Segment Start: SUPPLIED INFORMATION

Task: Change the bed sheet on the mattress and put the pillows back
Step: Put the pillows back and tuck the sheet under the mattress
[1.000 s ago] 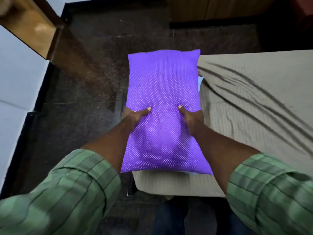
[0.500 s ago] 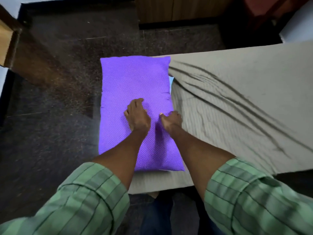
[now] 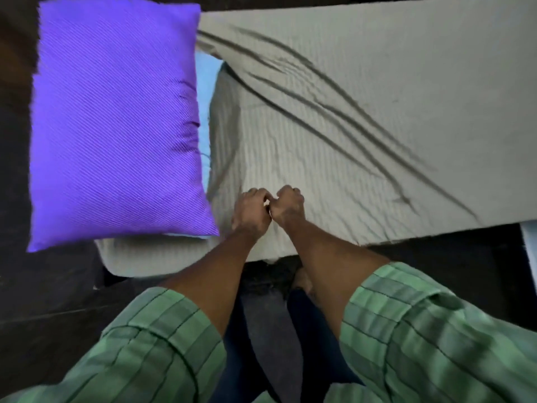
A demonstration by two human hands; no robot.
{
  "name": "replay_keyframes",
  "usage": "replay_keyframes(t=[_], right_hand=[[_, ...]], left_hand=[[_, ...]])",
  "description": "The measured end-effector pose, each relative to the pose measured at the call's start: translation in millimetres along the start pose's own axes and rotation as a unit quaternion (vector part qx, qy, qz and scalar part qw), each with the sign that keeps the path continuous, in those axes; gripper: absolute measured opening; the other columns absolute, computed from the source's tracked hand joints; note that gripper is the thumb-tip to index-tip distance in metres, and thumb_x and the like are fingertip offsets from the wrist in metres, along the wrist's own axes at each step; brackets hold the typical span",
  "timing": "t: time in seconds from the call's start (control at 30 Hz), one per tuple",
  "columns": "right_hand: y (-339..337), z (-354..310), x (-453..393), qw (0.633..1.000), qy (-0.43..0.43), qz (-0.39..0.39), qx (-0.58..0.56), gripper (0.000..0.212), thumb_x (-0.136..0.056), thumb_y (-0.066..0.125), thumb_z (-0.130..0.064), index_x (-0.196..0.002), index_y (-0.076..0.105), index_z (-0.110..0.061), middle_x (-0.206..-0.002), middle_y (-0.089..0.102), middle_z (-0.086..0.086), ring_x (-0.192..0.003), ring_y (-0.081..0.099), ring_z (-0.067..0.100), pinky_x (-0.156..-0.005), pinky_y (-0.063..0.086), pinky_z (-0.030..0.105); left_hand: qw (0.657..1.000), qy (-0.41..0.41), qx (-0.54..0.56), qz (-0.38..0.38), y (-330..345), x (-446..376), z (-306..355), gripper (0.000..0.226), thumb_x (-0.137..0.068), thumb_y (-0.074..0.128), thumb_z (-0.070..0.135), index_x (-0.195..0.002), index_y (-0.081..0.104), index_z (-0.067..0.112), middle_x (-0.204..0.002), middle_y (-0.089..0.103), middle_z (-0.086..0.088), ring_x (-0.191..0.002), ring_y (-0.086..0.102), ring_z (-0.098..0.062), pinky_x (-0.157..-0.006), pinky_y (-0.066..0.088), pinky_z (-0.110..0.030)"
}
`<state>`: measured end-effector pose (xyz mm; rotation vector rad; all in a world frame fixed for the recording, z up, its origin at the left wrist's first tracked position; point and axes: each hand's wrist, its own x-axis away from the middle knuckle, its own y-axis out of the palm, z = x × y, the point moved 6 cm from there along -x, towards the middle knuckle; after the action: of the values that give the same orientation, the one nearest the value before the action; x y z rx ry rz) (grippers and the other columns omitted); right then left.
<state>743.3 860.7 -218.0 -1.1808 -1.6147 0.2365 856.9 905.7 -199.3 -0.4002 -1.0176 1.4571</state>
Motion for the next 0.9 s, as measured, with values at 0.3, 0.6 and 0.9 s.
replay_keyframes(t=[0.3, 0.6, 0.9], right_hand=[[72, 143, 6, 0.979, -0.112, -0.062, 0.158, 0.025, -0.087, 0.073, -0.027, -0.109, 0.067, -0.018, -0.116, 0.061, 0.005, -0.114, 0.054, 0.028, -0.09, 0.052, 0.04], [121, 150, 18, 0.947, -0.202, 0.096, 0.229, 0.018, -0.09, 0.062, -0.011, -0.106, 0.066, -0.018, -0.119, 0.054, 0.005, -0.112, 0.048, 0.029, -0.09, 0.044, 0.042], [162, 150, 70, 0.923, -0.261, 0.075, 0.272, 0.03, -0.084, 0.063, -0.014, -0.11, 0.063, -0.029, -0.115, 0.056, -0.003, -0.115, 0.044, 0.025, -0.091, 0.032, 0.04]], left_hand=[[0.968, 0.015, -0.163, -0.192, 129, 50, -64, 0.052, -0.083, 0.072, 0.019, -0.133, 0.059, 0.025, -0.135, 0.05, -0.001, -0.124, 0.049, -0.026, -0.103, 0.039, -0.039], [0.942, 0.167, -0.285, -0.058, 147, 52, -86, 0.017, -0.089, 0.068, 0.024, -0.106, 0.072, 0.02, -0.114, 0.056, -0.003, -0.11, 0.053, -0.027, -0.09, 0.04, -0.039], [0.929, 0.22, -0.267, -0.127, 145, 105, -119, 0.021, -0.091, 0.064, 0.021, -0.107, 0.054, 0.027, -0.105, 0.069, -0.001, -0.104, 0.065, -0.029, -0.085, 0.041, -0.039]])
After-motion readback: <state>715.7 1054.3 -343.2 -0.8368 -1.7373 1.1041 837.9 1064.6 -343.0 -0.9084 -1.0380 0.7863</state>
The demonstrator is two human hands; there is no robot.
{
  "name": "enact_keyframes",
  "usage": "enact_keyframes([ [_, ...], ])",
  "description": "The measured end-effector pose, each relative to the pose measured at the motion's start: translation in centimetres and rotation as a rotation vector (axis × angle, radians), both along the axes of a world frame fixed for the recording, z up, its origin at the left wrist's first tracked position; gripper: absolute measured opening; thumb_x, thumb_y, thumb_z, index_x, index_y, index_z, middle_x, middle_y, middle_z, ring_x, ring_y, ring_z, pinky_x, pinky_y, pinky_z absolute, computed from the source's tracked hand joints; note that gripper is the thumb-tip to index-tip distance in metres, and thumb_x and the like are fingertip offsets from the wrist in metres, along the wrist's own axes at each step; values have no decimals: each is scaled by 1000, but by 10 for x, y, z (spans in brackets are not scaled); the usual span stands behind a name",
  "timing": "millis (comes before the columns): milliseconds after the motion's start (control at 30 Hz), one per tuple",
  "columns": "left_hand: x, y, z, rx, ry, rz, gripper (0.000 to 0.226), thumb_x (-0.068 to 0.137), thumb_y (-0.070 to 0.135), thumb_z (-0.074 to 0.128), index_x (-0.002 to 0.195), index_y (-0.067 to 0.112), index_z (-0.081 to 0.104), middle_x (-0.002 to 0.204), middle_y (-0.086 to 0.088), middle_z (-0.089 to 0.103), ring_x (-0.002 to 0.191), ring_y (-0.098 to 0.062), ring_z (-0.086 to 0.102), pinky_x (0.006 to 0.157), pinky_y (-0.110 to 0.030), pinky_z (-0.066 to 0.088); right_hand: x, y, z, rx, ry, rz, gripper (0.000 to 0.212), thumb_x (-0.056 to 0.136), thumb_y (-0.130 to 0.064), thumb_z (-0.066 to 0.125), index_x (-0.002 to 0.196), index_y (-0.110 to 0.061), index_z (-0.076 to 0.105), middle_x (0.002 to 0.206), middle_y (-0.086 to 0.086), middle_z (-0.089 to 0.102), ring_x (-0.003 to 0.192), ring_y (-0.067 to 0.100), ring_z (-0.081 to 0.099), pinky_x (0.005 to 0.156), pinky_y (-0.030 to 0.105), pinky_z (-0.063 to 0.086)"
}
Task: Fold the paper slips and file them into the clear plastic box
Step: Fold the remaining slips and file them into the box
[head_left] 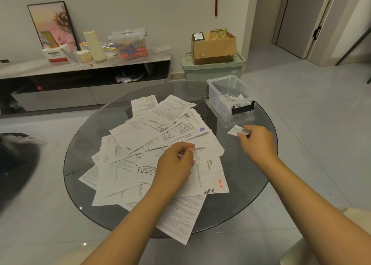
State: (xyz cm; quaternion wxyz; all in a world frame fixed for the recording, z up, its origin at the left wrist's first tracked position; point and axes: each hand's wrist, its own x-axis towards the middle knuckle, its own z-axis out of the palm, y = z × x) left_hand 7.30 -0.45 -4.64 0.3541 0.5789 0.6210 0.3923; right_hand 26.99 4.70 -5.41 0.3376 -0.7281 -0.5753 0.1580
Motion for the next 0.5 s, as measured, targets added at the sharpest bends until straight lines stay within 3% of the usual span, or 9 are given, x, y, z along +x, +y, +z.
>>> enact_keyframes([
  [133,0,-1,1,-8,-3,-3,17,95,24,48,102,28,63,88,10,67,83,-4,64,75,-24,52,0,2,-4,-26,-58,18,32,93,-17,53,120,0,59,113,20,61,103,34,55,84,35,43],
  [267,-1,-1,1,-8,19,-5,17,95,25,49,102,29,63,90,13,65,86,-5,63,76,-26,51,4,2,-10,-40,-438,-56,37,92,-37,52,124,-19,60,131,13,42,119,32,37,97,38,31],
  [367,-1,0,0,-11,23,-5,17,94,26,49,102,30,63,95,14,64,91,-7,63,80,-28,50,1,4,-10,-19,-563,1,35,94,-32,46,119,-12,61,138,6,38,123,29,32,97,37,25],
  [500,-3,-1,1,-8,18,-12,17,94,26,48,101,31,62,96,15,63,91,-7,63,78,-25,49,-6,7,-9,-68,-560,43,39,96,-26,38,132,-16,46,125,10,47,115,29,38,93,36,29],
])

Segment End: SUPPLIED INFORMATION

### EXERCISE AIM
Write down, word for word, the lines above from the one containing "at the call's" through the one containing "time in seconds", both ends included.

### RESPONSE BELOW
  "description": "The measured end-effector pose, each relative to the pose measured at the call's start: translation in millimetres along the start pose's own axes and rotation as a unit quaternion (vector part qx, qy, qz and scalar part qw), each with the sign that keeps the path continuous, in those axes; gripper: absolute measured opening; the other columns absolute, computed from the source's tracked hand joints; note that gripper is the thumb-tip to index-tip distance in metres, and thumb_x and the like are fingertip offsets from the wrist in metres, along the wrist's own axes at each step; brackets hold the typical span",
  "timing": "t: time in seconds from the call's start (control at 30 Hz), one per tuple",

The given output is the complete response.